Por suerte para Wilson, las historias de la «bestia negra», el «gran bruto negro» y el «superdepredador» ya proliferan en el mito capitalista de la supremacía blanca y resultan útiles para los reaccionarios a la hora de imponer e imaginar fines políticos. Rekia Boyd, Tamir Rice, Shereese Francis, Trayvon Martin y Jordan Edwards son sólo algunos de los innumerables cuya piel, presencia, comportamiento e incluso enfermedad mental provocaron un miedo totalmente «plausible» dentro de las historias que nos cuentan y nos vuelven a contar sobre la raza. Los comentarios de la derecha y los liberales sobre el «crimen de negros contra negros» y «la pobreza de la cultura negra» se leen como un mero refinamiento de las entonaciones racistas de Lovecraft sobre los «patrones de salvajismo primitivo de los medio simios» y la «tradición chocante y primordial». El mensaje esencial de la depravación y la bajeza de los negros permanece firmemente intacto en ambos.

No se trata de sugerir que Darren Wilson sea un narrador específicamente lovecraftiano, sino de mostrar cómo el peso de la imaginería fantástica puede y ha sido desplegado violentamente contra la gente de color. Lovecraft fue un escritor que dio vida a las ansiedades reaccionarias y a los horrores racistas de los cambiantes paradigmas sociales y globales, incluidos los de las «relaciones raciales», la guerra, la revolución y la lucha de clases. No sólo fue el «papa moderno del horror», sino también su gran mago.
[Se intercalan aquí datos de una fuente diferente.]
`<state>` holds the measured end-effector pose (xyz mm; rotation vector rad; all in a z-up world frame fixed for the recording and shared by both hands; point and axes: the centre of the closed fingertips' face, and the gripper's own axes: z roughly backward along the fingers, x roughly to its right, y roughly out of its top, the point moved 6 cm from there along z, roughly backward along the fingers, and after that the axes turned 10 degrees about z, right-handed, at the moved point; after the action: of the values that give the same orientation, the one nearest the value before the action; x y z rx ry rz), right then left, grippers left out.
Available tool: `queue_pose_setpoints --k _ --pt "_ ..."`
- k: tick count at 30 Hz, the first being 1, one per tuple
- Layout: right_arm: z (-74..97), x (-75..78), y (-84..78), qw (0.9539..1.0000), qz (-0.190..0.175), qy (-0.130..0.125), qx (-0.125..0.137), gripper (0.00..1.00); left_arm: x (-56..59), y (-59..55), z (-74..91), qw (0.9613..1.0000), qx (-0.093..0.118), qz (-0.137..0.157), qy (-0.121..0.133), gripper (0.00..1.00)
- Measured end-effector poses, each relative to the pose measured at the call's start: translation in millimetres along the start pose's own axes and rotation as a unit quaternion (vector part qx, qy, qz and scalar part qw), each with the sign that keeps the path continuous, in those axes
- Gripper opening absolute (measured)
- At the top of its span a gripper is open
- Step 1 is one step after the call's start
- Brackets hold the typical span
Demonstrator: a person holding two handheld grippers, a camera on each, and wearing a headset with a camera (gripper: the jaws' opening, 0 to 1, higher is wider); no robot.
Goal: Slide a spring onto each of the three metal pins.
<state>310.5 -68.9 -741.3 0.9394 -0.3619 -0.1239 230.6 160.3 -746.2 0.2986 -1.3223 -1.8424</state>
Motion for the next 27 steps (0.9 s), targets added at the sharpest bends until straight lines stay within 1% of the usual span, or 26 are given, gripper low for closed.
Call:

Lovecraft no se escribió a sí mismo fuera de su universo mítico, ni separó ese universo del mundo real que se desarrollaba ante él. Fue tanto un producto activo de su tiempo como un elaborador de temores históricos específicos sobre «la decadencia de Occidente». Si bien logró sacudir la mente de lo mundano y destrozar las concepciones de la racionalidad y la razón que intentaban sostenerse desesperadamente a principios del siglo XX, no pudo enfrentarse a los horrores que sangraban su propia psique.